Durante 9 días compartirán con las comunidades afrodescendientes, indígenas y campesinos que están siendo amenazadas por paramilitares y que han sido despojadas de sus tierras legítimas. Ante el objetivo del Gobierno colombiano (en complicidad con los grupos paramilitares y diversas empresas privadas) de convertir el Chocó –así como otras zonas de Colombia- en zonas productoras de aceite de palma y ante las denuncias de las comunidades afectadas por el monocultivo, la Defensoría del Pueblo comprobó irregularidades con base en diversas actividades de verificación, acompañamiento e investigación.[6]
Entre las plantaciones de palma se encuentran fosas de desparecidos y los escombros de poblados arrasados por la maquinaria de las empresas palmeras.

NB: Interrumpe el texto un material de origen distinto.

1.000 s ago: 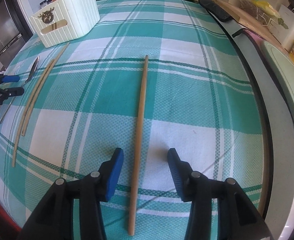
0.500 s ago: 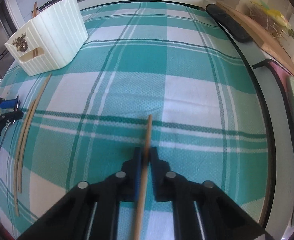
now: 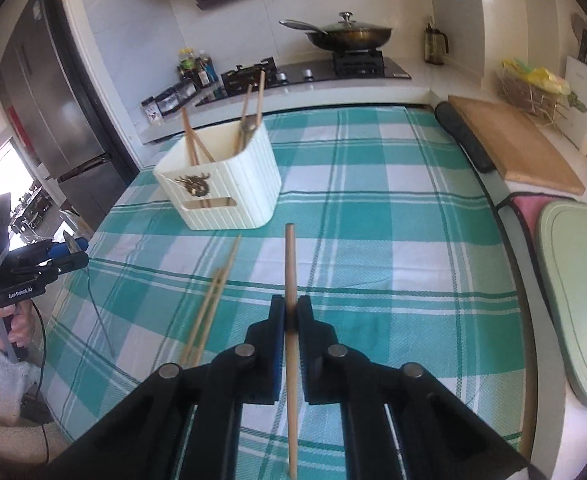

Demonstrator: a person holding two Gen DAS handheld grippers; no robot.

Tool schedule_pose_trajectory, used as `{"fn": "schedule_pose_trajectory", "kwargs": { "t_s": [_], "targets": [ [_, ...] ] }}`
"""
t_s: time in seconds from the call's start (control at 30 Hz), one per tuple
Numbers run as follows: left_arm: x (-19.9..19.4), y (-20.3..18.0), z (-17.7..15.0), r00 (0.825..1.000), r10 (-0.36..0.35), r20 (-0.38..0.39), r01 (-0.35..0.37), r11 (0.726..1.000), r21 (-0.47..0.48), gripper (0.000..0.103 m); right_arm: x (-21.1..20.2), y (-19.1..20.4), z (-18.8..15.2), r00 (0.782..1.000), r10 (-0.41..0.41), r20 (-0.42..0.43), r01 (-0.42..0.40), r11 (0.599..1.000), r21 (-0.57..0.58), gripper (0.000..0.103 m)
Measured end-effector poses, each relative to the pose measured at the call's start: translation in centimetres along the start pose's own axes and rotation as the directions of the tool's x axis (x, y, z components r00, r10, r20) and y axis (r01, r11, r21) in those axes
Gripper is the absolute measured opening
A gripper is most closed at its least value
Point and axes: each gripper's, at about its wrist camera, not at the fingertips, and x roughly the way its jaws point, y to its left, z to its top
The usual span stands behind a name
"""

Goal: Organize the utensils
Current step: 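Carry the chopstick and spoon up over the cream holder with both tools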

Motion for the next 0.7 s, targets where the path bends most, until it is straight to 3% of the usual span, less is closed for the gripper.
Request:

Las delegaciones inspeccionarán también una futura explotación de minas a cielo abierto que allí se pretende instalar. Explotación que se realizará en un entorno de creciente militarización sin el consentimiento de los pueblos indígenas y afrodescendientes. Sobre el río Cacarica se constatarán las pruebas de los bombardeos ocurridos entre el 24 y el 26 de febrero de 1997 y que la Fiscalía General de la Nación en 10 años se ha negado a investigar. Por esta razón las víctimas han acudido a la Comisión Interamericana de Derechos Humanos donde reposa un expediente por el crimen contra Marino López, decapitado por sus victimarios, y el desplazamiento forzado de más de 2000 personas.

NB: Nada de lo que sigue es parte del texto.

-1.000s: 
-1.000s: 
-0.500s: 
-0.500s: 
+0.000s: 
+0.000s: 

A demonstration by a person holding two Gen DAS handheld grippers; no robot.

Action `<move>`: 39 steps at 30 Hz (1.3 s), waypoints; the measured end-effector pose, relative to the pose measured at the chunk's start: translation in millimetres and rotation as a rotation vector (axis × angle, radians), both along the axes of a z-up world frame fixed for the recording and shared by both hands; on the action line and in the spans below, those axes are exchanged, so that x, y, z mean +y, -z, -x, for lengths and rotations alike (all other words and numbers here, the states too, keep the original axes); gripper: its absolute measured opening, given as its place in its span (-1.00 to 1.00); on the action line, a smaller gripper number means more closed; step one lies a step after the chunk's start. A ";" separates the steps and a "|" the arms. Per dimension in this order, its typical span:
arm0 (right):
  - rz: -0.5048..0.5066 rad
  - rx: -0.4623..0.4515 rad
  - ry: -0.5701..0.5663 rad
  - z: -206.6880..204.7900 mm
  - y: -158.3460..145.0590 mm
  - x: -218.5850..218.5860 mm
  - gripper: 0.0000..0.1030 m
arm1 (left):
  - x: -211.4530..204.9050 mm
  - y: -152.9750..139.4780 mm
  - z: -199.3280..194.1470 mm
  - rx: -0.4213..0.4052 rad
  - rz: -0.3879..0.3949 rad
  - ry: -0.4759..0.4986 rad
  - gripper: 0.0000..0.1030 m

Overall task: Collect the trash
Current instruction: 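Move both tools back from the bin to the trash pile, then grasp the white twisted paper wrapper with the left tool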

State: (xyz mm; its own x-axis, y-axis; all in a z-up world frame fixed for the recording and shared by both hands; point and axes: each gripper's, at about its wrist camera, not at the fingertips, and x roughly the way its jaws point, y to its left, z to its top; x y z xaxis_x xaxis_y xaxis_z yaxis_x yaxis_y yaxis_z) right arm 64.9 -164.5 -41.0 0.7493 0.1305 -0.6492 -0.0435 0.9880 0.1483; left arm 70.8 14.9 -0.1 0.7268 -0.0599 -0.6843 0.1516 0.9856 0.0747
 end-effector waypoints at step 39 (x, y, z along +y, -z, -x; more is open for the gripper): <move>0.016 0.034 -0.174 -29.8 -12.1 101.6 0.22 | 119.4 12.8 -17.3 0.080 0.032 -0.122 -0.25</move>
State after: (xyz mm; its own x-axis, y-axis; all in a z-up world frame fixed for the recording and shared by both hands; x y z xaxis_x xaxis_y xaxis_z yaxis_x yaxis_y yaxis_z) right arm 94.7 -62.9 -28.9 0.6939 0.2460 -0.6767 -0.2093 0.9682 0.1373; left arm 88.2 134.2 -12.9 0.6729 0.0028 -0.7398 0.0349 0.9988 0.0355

- Marino López Mena - asesinado el 27 de febrero de 1997.
En el Cacarica los acompañantes internacionales observarán la coincidencia entre los megaproyectos agro-industriales de la empresa Multifruits (socio de la multinacional Del Monte) y la deforestación ilegal que realizó la empresa Pizano S.A. años atrás, en uno de los santuarios del paramilitarismo en la región. Por último se recorrerá los trayectos en los que se pretende construir la carretera panamericana. Obra que parece estar aprobada para su construcción en los próximos años, que causará una gran destrucción ambiental y viola igualmente el Convenio 169 de la OIT.
Notas:
[1] La Red Capicua integran: Colectivo Sur Cacarica de Valencia, Colectivo Guadauca de Extremadura, Comisión Intereclesial de Justicia y Paz de Colombia, Comité Oscar Romero de Madrid, Entrepueblos, Ecologistas en Acción, SODEPAZ-Balamil de Valladolid.
[2] Informe “Colombia 2002-2006: Situación de Derechos Humanos y Derecho Internacional Humanitario”. www.coljuristas.org
[3] Según el foro «Balance del proceso de desmovilización y reinserción de las AUC» celebrado en Bogotá en 2006, se habían constituido después del proceso de “desmovilización” 43 nuevos grupos paramilitares.
[4] La gira incluye actos y reuniones en Madrid, Barcelona, Valladolid, Paris, Marsella, Bilbao, Asturias y Burgos.
[5] Después de una década de investigación, “Nunca Más” ha documentado un subregistro de cerca de 41.400 casos de torturas, “desapariciones” forzadas y ejecuciones extrajudiciales. En mayo de 2004, en medio del avance del proceso entre los grupos paramilitares y el Gobierno del presidente Álvaro Uribe Vélez, por iniciativa de un grupo de organizaciones sociales, sindicales, políticas, regionales y de derechos humanos, más de 300 sobrevivientes de genocidio, víctimas y familiares de desaparecidos, asesinados, torturados, desplazados, exiliados y detenidos arbitrariamente, se reunieron en la ciudad de Bogotá en el Primer Encuentro Nacional de Víctimas de Crímenes de Lesa Humanidad y Violaciones a los Derechos Humanos.
[6] Defensoría del Pueblo de Colombia (2006): Informe de seguimiento a la resolución Defensorial No. 39 del 2 de junio de 2005 sobre la Violación de Derechos Humanos por siembra de palma africana en territorios colectivos de Jiguamiandó y Curvaradó”.

- Pintura de los niños habitantes de las comunidades que fueron desplazadas en 1997.